● DESCRIPTION OF THE TASK: Throughout the material below, tally the lines containing "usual" and give the total with no accompanying text.

_ _ _ _ _

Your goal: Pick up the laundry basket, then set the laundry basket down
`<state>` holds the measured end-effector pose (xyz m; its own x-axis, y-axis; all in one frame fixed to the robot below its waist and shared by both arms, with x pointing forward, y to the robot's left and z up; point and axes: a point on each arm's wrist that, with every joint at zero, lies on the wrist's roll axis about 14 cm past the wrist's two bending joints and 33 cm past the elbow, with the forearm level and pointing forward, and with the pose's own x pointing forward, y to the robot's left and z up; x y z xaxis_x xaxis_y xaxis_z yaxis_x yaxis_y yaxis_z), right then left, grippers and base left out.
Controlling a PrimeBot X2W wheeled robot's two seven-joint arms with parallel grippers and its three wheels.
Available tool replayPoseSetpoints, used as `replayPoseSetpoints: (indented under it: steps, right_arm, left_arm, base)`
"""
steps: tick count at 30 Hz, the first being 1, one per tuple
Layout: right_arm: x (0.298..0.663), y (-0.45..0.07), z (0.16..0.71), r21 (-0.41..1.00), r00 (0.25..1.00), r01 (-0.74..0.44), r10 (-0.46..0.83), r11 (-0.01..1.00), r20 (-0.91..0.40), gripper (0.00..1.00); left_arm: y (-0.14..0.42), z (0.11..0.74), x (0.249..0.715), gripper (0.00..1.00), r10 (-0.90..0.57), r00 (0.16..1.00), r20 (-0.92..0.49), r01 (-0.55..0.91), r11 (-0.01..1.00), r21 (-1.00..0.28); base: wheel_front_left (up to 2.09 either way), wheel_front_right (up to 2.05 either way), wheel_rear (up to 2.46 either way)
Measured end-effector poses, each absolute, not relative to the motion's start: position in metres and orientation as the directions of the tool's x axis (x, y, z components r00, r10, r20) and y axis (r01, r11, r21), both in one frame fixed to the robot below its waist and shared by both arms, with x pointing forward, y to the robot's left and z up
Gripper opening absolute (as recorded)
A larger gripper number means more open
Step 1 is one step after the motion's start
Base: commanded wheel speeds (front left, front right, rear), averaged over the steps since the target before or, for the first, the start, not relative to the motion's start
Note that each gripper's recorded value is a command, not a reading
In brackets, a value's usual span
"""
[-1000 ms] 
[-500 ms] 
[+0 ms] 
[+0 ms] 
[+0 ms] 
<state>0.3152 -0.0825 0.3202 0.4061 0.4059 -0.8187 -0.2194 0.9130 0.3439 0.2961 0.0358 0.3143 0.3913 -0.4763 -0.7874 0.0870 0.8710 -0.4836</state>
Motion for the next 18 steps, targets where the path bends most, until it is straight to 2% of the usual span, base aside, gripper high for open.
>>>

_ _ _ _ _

● WORKED SOLUTION: 2